In the 1990s, Peter Murphy, a former headteacher and acolyte of Mackenzie, wrote about how the exam system “inhibits enquiry, it inspires boredom, it impedes experiment and progress, it enslaves the curriculum, it ignores real values, it measures useless information, it ignores character”.

The wider political world now seems to be catching up on this sort of thinking, so what, if we are intent on changing things, should our future assessment system look like? After all, even Finland - long seen as a marker for teacher autonomy and forward thinking - relies on a high-stakes end-of-schooling exam to determine pupils’ future paths.

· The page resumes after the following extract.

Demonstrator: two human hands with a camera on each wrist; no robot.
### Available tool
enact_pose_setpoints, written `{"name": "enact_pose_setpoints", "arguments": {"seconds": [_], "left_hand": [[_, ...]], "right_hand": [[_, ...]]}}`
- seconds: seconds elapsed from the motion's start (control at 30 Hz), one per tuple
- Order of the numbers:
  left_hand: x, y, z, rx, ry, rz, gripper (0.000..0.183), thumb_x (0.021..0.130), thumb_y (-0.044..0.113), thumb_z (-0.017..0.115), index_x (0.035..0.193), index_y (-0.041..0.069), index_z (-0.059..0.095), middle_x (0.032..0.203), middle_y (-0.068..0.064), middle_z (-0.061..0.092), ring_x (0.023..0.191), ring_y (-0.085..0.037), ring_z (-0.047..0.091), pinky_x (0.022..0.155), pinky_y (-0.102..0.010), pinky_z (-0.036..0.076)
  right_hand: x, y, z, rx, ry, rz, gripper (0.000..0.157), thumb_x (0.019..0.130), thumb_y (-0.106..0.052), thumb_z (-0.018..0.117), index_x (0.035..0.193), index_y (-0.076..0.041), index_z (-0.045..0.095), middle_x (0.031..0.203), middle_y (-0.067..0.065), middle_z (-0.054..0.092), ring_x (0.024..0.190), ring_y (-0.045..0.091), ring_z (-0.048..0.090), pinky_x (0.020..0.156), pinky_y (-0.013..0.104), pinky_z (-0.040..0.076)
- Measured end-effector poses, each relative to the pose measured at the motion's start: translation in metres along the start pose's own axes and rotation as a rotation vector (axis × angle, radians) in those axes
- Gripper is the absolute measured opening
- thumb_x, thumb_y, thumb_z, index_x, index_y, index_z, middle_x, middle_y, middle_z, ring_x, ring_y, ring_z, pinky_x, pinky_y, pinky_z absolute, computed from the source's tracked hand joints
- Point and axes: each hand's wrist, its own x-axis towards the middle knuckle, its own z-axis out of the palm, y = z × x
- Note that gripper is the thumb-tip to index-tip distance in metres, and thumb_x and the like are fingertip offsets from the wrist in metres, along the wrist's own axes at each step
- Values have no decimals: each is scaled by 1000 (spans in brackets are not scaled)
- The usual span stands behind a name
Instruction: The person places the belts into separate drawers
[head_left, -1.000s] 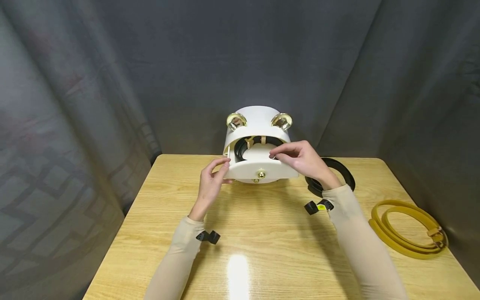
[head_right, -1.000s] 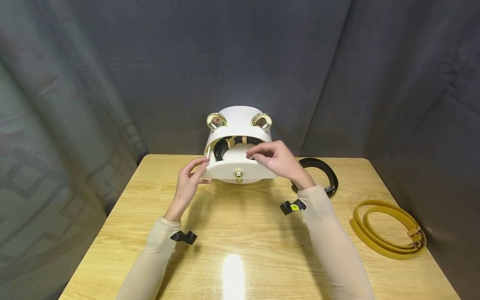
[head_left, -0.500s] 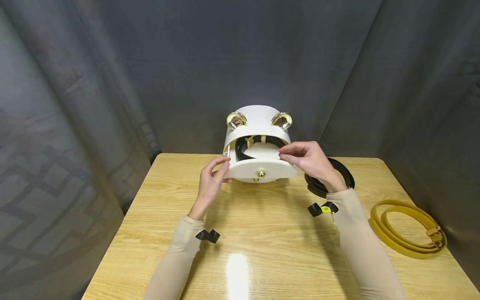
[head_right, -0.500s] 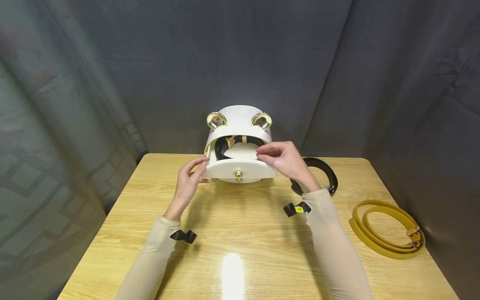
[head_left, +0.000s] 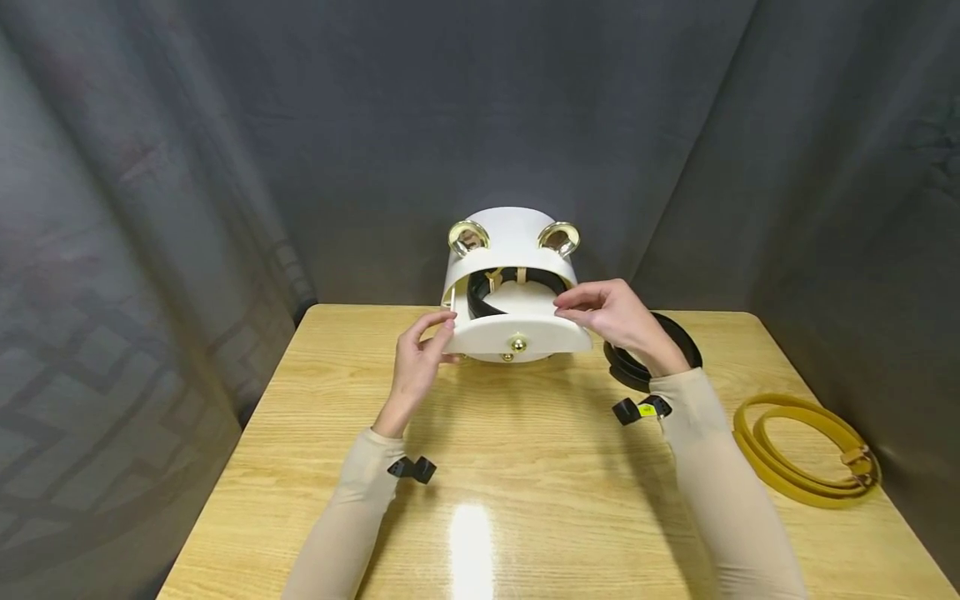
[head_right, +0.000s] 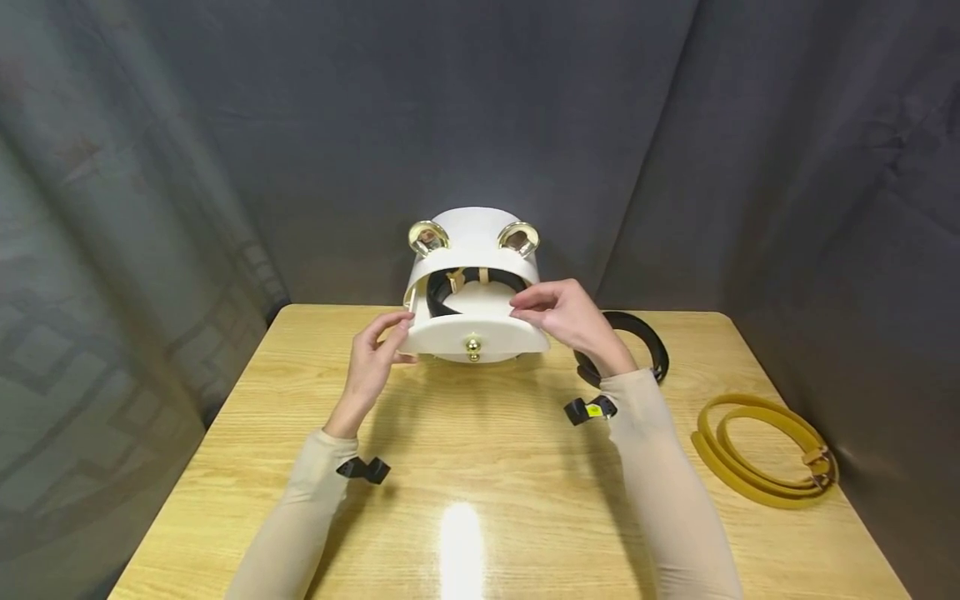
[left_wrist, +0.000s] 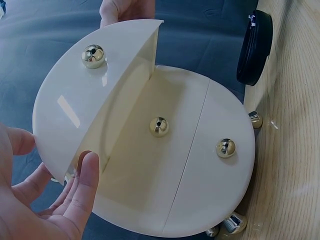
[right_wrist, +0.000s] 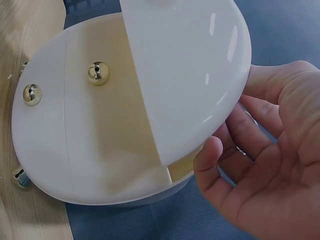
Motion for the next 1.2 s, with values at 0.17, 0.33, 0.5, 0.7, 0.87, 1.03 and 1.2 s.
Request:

Given the stress piled on to teachers last session with the alternative certification model applied to a second school year of Covid disruption, there are very few who would suggest the answer lies solely with continuous assessment marked entirely by staff within schools. It is likely that, for many subjects, there will still be a need for some form of external assessment, but the model needs to be more flexible and less subjective than the one we currently operate under.

Digital options

Combining coursework with exams and some aspects of teamwork and presentation (subject specific or not) would be more in tune with the principles of Curriculum of Excellence, and would be more conducive to measuring how well pupils have developed their skills and knowledge in line with CfE’s four capacities.

There may be some subjects for which an external assessment is still the best way of judging progress - maths teachers, for instance, have been more vocal than most about the need to maintain the current exam system. However, improvements can still be made. Why should pupils be forced to sit down and perform on a particular day (after, for instance, suffering from a lack of sleep or missing out on breakfast) when digital options would allow for progressive tests to be sat at a time when they can decide that they are ready? Whatever comes next, teachers must be involved in thinking through all the nuances.

With changes in the way we assess the achievements of our pupils, we could finally do away with the league tables, which lead to division, disillusionment and unhealthy competition in what should be a collaborative education system. Positive destinations, value-added and wider achievement are among the many aspects that we can use to assess how successful pupils have been in their learning.

Most importantly, such measures, trends and effects should not be reduced to a system for ranking schools. They are long-term goals for improvement but, for now, unfortunately, they need much more time and space than current political imperatives would seem to provide.